* [THE TASK] Take the data below and repeat it exactly.

== Segment start ==

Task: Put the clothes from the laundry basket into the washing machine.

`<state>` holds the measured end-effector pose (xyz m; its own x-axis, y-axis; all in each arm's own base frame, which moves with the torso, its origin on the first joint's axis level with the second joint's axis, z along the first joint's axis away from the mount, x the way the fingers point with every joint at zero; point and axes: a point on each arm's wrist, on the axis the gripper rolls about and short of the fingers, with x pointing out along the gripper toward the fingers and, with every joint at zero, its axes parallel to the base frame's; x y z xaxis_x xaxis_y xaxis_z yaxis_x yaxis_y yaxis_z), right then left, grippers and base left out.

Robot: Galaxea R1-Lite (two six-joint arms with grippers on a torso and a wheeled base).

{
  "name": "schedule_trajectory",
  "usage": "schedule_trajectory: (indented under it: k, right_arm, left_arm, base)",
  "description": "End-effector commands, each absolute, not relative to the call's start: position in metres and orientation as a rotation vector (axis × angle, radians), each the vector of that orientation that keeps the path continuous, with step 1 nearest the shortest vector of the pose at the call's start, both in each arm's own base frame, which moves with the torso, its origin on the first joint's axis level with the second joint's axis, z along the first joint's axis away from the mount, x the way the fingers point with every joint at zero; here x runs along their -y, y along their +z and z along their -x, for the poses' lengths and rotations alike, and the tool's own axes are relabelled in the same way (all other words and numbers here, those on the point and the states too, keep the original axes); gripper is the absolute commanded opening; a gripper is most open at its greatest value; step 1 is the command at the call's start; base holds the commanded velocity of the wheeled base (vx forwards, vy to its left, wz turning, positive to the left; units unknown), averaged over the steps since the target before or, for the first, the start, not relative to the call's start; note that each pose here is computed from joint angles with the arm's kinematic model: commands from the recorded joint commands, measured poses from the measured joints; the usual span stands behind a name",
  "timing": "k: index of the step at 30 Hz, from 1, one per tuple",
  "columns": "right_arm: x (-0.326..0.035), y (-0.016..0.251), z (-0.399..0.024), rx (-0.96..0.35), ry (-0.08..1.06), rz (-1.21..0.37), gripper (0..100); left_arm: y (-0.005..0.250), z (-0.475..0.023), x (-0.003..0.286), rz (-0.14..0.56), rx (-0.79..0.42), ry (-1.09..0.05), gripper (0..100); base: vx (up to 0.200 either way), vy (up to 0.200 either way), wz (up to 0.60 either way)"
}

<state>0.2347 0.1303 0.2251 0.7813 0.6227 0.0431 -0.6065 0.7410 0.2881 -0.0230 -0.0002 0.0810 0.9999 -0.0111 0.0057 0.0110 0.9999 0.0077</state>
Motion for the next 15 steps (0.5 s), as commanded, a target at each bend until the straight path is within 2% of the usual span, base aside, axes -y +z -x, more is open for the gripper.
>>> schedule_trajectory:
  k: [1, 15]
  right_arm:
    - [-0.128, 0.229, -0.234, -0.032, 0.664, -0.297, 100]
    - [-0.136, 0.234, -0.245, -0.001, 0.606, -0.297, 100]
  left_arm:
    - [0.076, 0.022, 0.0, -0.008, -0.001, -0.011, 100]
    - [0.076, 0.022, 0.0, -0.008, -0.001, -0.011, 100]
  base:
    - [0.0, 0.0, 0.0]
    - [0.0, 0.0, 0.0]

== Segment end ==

* [RESULT OF THIS TASK]
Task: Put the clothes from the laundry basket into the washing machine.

`<state>` holds the measured end-effector pose (xyz m; its own x-axis, y-axis; all in each arm's own base frame, which moves with the torso, its origin on the first joint's axis level with the second joint's axis, z along the first joint's axis away from the mount, x the way the fingers point with every joint at zero; point and axes: a point on each arm's wrist, on the axis the gripper rolls about and short of the fingers, with x pointing out along the gripper toward the fingers and, with every joint at zero, its axes parallel to the base frame's; x y z xaxis_x xaxis_y xaxis_z yaxis_x yaxis_y yaxis_z), right then left, grippers and base left out.

Robot: Galaxea R1-Lite (two six-joint arms with grippers on a torso and a wheeled base).

{
  "name": "schedule_trajectory",
  "usage": "schedule_trajectory: (indented under it: k, right_arm, left_arm, base)",
  "description": "End-effector commands, each absolute, not relative to the call's start: position in metres and orientation as a rotation vector (axis × angle, radians), each the vector of that orientation that keeps the path continuous, with step 1 nearest the shortest vector of the pose at the call's start, both in each arm's own base frame, which moves with the torso, its origin on the first joint's axis level with the second joint's axis, z along the first joint's axis away from the mount, x the way the fingers point with every joint at zero; here x runs along their -y, y along their +z and z along their -x, for the poses' lengths and rotations alike, and the tool's own axes are relabelled in the same way (all other words and numbers here, those on the point and the states too, keep the original axes); gripper is the absolute commanded opening; a gripper is most open at its greatest value; step 1 is the command at the call's start; base holds the commanded velocity of the wheeled base (vx forwards, vy to its left, wz turning, positive to the left; units unknown), averaged over the steps since the target before or, for the first, the start, not relative to the call's start; note that each pose here is computed from joint angles with the arm's kinematic model: commands from the recorded joint commands, measured poses from the measured joints; the usual span stands behind a name",
  "timing": "k: index of the step at 30 Hz, from 1, one per tuple",
  "columns": "right_arm: x (-0.326..0.035), y (-0.016..0.251), z (-0.399..0.024), rx (-0.96..0.35), ry (-0.08..1.06), rz (-1.21..0.37), gripper (0..100); left_arm: y (-0.005..0.250), z (-0.475..0.023), x (-0.003..0.286), rz (-0.14..0.56), rx (-0.79..0.42), ry (-1.09..0.05), gripper (0..100); base: vx (up to 0.200 either way), vy (up to 0.200 either way), wz (up to 0.60 either way)"
}

<state>0.2347 0.1303 0.2251 0.7813 0.6227 0.0431 -0.6065 0.7410 0.2881 -0.0230 -0.0002 0.0810 0.9999 -0.0111 0.0057 0.0110 0.9999 0.0077</state>
Motion for the next 15 steps (0.5 s), as commanded, a target at each bend until the straight path is within 2% of the usual span, base aside, axes -y +z -x, more is open for the gripper.
>>> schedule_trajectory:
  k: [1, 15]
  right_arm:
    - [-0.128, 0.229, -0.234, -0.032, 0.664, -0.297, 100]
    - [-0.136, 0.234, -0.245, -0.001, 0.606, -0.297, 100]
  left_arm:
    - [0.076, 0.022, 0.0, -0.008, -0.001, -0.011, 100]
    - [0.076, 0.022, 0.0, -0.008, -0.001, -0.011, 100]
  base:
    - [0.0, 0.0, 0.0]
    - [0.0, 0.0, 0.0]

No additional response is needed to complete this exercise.